(DATASET EXCERPT Opens)

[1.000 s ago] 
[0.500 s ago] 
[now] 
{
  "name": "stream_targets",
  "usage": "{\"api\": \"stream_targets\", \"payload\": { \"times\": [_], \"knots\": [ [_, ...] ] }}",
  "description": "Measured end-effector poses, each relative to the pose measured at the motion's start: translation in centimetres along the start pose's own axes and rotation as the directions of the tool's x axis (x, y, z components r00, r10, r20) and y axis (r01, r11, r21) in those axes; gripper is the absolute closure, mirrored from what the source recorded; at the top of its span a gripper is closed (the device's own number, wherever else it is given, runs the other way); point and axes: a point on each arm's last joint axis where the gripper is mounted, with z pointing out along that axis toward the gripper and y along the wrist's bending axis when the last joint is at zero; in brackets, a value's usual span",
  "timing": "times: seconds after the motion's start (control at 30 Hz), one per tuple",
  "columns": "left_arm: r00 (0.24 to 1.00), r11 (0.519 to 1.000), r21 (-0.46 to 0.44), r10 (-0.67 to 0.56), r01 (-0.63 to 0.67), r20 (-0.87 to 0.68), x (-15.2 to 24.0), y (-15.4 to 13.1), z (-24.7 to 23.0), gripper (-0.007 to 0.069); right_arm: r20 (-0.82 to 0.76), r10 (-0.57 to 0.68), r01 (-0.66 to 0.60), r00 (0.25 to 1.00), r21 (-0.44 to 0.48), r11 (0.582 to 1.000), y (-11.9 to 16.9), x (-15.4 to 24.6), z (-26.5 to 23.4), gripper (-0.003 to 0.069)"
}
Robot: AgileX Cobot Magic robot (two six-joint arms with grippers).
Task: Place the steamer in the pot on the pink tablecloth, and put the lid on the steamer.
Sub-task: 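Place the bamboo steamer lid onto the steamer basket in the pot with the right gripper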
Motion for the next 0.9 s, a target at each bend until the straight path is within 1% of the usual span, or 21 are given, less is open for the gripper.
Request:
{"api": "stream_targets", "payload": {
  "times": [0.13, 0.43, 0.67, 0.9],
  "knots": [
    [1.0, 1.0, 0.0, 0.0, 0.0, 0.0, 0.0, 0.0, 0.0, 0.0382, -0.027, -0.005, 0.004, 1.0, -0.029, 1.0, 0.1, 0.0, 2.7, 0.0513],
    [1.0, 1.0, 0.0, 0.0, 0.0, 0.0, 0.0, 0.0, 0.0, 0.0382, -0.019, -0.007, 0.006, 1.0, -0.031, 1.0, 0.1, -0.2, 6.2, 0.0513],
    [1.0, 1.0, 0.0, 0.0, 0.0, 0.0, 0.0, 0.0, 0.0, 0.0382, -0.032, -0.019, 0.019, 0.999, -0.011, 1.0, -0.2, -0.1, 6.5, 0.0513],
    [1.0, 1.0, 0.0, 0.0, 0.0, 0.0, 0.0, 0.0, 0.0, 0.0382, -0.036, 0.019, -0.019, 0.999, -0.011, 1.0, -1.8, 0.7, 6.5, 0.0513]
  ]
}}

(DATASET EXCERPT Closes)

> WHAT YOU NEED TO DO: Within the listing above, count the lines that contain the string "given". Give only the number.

> RESPONSE AREA: 2